(Agence de Presse Panafricaine) Nouveau coup de réussite dans la lutte contre le trafic des espèces protégées au Gabon. Une opération s’est déroulée avec succès dans la ville de Makokou (province de l’Ogooue-Ivindo au nord-Est du Gabon). François Moukambi Moubey, Jean-Marie Pilima et Mohamed Backo sont en garde-à-vue depuis le vendredi 18 octobre 2019, raporte ce lundi l’Ong Conservation Justice spécialisée dans la lutte anti-braconnage.
Selon notre source, François Moukambi Moubeyi, un gabonais âgé de 48 ans, a été surpris en possession de deux pointes d’ivoire sectionnées en quatre morceaux qu’il s’apprêtait à vendre dans l’une des chambres d’un motel de la ville. Interrogé dès son interpellation, le géomètre de formation va d’entrée de jeu, tenter de se disculper en affirmant ne pas être le propriétaire de l’ivoire trouvé en sa possession.

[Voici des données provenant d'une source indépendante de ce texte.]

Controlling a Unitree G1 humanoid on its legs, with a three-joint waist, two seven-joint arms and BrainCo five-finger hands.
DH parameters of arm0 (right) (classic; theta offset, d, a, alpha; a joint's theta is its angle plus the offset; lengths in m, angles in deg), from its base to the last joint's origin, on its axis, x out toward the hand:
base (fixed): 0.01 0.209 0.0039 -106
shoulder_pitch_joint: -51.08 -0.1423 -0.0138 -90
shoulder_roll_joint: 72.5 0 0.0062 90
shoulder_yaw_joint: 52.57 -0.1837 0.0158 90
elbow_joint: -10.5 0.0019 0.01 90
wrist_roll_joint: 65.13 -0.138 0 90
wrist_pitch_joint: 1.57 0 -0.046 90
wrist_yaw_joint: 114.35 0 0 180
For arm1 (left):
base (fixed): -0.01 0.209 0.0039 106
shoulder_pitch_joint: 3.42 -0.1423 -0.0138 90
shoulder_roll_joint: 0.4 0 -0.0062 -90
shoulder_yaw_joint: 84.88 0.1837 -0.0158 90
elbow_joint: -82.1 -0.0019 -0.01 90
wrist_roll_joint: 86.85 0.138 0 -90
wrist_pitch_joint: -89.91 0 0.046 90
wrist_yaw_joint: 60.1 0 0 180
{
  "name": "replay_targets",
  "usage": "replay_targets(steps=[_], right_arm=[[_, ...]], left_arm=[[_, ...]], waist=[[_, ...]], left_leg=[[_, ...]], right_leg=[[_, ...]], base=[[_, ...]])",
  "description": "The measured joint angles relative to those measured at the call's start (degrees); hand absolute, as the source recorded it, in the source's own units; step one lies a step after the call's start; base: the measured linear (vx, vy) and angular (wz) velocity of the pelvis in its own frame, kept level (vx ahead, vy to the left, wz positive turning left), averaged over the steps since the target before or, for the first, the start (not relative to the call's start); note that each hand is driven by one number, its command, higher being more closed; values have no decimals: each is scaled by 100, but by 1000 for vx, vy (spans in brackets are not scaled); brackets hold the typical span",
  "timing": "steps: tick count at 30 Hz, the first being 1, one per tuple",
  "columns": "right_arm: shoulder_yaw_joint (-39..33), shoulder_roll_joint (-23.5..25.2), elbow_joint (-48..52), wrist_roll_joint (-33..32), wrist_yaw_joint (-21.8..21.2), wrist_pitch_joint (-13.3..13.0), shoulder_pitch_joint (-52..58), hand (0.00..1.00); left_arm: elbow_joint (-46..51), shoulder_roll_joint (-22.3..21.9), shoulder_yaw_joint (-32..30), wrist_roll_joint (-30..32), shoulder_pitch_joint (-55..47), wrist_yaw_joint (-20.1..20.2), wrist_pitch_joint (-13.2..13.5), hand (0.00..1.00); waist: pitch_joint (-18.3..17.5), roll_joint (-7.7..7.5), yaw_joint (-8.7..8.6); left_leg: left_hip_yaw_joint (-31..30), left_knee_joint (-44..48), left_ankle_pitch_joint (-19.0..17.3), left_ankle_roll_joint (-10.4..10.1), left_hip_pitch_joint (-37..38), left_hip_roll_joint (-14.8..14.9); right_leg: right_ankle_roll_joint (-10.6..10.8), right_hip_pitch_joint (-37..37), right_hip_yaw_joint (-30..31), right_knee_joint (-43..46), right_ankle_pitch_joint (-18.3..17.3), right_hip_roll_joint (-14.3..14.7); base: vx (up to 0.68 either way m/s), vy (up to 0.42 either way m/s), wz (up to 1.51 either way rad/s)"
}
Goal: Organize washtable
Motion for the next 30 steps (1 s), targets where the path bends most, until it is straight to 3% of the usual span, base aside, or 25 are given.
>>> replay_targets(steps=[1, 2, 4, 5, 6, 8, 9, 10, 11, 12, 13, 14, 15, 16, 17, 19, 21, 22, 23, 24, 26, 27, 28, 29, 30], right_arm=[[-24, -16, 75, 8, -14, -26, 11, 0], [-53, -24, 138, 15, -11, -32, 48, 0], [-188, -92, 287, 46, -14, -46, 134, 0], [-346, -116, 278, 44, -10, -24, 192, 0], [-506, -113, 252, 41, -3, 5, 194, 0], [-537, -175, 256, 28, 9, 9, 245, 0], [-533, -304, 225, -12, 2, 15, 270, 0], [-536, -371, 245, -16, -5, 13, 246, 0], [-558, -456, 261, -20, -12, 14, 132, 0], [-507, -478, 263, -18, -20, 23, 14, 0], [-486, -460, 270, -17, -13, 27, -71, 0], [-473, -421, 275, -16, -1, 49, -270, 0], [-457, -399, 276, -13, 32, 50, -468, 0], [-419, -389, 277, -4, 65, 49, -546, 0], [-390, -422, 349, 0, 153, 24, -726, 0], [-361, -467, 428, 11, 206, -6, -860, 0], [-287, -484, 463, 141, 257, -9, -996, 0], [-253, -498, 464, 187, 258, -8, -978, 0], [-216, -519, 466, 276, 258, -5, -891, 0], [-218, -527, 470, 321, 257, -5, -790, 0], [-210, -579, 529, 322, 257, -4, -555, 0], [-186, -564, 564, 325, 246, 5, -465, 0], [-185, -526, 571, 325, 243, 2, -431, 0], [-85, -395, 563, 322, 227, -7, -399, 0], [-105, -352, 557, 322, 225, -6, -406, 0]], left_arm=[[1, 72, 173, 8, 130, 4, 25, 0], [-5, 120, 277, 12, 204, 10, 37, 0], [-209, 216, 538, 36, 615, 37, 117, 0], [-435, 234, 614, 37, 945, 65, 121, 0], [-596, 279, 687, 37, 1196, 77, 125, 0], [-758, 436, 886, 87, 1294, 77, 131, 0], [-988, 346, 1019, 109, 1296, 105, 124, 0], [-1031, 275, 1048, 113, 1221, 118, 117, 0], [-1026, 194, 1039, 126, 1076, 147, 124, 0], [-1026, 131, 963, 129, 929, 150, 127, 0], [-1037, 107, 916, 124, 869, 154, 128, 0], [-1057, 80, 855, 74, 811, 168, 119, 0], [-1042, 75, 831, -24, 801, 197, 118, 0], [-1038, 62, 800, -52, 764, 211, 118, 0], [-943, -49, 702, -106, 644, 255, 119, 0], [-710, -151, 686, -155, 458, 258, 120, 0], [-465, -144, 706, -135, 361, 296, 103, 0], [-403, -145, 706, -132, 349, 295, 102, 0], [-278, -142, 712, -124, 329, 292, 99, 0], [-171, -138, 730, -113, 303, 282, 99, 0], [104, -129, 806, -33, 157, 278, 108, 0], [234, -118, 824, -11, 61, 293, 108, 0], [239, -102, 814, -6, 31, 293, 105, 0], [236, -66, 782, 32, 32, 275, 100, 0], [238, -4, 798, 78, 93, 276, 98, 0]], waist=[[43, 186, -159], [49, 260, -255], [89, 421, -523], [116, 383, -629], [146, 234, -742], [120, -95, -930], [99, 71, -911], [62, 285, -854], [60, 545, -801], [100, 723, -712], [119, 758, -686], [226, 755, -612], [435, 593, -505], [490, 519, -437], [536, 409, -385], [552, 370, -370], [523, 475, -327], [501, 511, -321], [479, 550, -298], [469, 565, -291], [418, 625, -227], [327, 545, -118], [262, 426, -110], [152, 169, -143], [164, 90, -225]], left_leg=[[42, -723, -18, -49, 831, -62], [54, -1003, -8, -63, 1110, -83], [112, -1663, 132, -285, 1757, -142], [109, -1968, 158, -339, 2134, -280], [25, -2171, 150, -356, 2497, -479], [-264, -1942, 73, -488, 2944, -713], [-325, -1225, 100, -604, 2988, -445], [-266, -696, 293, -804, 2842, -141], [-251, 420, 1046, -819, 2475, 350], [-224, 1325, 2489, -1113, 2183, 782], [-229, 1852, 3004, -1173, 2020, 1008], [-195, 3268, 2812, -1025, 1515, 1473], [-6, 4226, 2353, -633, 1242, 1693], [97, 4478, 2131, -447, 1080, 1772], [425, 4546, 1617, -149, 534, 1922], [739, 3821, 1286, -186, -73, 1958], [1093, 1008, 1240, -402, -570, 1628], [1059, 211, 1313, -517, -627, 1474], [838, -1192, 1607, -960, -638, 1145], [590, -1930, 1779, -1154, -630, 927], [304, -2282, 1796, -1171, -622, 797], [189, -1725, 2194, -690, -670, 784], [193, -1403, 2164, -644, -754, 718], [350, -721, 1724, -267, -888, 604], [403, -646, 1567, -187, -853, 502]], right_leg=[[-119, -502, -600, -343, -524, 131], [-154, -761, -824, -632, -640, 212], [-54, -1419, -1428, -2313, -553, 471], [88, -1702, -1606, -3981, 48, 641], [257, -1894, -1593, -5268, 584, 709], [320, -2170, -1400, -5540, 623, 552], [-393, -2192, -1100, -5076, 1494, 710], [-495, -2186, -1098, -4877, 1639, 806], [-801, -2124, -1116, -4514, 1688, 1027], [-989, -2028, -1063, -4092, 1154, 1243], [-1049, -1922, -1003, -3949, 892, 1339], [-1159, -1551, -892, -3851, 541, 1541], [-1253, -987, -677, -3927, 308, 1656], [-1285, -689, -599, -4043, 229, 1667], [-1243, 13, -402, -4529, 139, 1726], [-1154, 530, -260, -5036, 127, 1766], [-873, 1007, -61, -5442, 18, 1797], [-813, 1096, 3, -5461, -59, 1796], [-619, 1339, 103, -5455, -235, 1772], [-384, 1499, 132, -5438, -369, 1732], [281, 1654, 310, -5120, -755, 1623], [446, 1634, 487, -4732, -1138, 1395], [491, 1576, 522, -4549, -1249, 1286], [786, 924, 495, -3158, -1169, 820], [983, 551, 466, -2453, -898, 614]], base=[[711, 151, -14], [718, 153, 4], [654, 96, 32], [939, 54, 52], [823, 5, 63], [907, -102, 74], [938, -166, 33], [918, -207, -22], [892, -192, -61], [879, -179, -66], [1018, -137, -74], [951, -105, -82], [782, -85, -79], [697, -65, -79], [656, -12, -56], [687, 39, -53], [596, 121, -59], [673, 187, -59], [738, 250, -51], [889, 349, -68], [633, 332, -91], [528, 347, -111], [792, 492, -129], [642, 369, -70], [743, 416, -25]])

Ce n’est qu’après plusieurs heures d’interrogatoire qu’il citera un certain Jean-Marie Pilima, gabonais de 70 ans, comme étant la personne lui ayant remis le produit prohibé. Ce dernier sera appréhendé à son tour dans un autre quartier de la ville. Toutefois, contrairement à son compère Moukambi, Pilima a fait preuve de bonne foi en conduisant sans la moindre hésitation, les agents au domicile du nommé Mohamed Backo (gabonais de 50 ans) qu’il avait au préalable désigné comme étant le véritable propriétaire des deux pointes
Les trois individus ont été conduits et placés en garde à vue dans les locaux de la Direction Générale de Recherches (DGR), en attendant d’être transférés à Libreville pour y être présentés devant le Procureur de la République près la formation spécialisée du Tribunal de Première Instance de Libreville. Conformément aux dispositions du nouveau code pénal en vigueur, ils risquent jusqu’à 10 ans d’emprisonnement.
Cette opération doit sa réussite grâce à la synergie de l’équipe qui l’a menée. Elle était composée d’agents de l’antenne provinciale de la Direction Générale des Recherches de l’Ogooué-Ivindo et d’un agent de la Direction Provinciale des Eaux et Forêts, appuyés par l’Ong Conservation Justice.